Saved entries
■ ■ ■ ■ ■

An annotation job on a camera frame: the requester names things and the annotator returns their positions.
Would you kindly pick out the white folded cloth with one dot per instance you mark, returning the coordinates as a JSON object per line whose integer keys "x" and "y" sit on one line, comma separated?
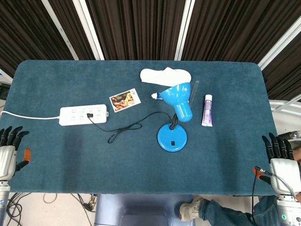
{"x": 164, "y": 76}

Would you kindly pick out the white power strip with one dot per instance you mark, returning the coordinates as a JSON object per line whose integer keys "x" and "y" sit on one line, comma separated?
{"x": 83, "y": 114}

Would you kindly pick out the person's sneaker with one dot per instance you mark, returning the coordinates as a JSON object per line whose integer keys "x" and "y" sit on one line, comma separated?
{"x": 190, "y": 209}

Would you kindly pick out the picture card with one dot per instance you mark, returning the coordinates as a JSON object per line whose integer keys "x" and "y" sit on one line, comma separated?
{"x": 124, "y": 100}

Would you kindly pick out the purple toothpaste tube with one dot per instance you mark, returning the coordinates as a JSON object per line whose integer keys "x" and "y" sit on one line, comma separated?
{"x": 207, "y": 110}

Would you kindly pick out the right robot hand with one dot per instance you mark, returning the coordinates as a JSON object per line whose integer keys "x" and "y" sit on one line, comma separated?
{"x": 283, "y": 170}

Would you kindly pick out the person's jeans leg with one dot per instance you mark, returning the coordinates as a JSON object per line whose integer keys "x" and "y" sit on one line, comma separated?
{"x": 235, "y": 212}

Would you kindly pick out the clear plastic ruler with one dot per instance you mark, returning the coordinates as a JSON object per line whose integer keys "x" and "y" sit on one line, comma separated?
{"x": 194, "y": 93}

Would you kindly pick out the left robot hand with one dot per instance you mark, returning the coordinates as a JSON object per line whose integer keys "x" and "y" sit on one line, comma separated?
{"x": 6, "y": 158}

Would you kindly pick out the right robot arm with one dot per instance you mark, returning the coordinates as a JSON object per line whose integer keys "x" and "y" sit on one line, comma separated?
{"x": 288, "y": 209}

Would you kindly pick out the blue desk lamp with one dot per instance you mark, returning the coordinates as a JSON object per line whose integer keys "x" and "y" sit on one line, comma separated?
{"x": 176, "y": 113}

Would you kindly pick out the blue table mat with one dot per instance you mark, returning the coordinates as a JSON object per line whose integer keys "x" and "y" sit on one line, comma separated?
{"x": 117, "y": 160}

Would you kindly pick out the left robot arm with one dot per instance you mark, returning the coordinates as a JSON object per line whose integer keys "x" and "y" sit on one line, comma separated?
{"x": 3, "y": 202}

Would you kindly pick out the blue white toothpaste tube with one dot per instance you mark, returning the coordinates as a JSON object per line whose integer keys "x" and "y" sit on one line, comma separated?
{"x": 157, "y": 96}

■ ■ ■ ■ ■

> _EXERCISE INSTRUCTIONS_: Find the line that contains "Would you kindly pick out the left robot arm" in the data above. Reproduce it and every later line exactly, through the last one.

> _WORKED SOLUTION_:
Would you kindly pick out the left robot arm with one dot per instance you mark, returning the coordinates as a JSON object per line whose integer keys "x" and "y" sit on one line, comma separated?
{"x": 3, "y": 202}

Would you kindly pick out the blue white toothpaste tube with one dot per instance you mark, returning the coordinates as a JSON object per line whose integer keys "x" and "y" sit on one line, comma separated?
{"x": 157, "y": 96}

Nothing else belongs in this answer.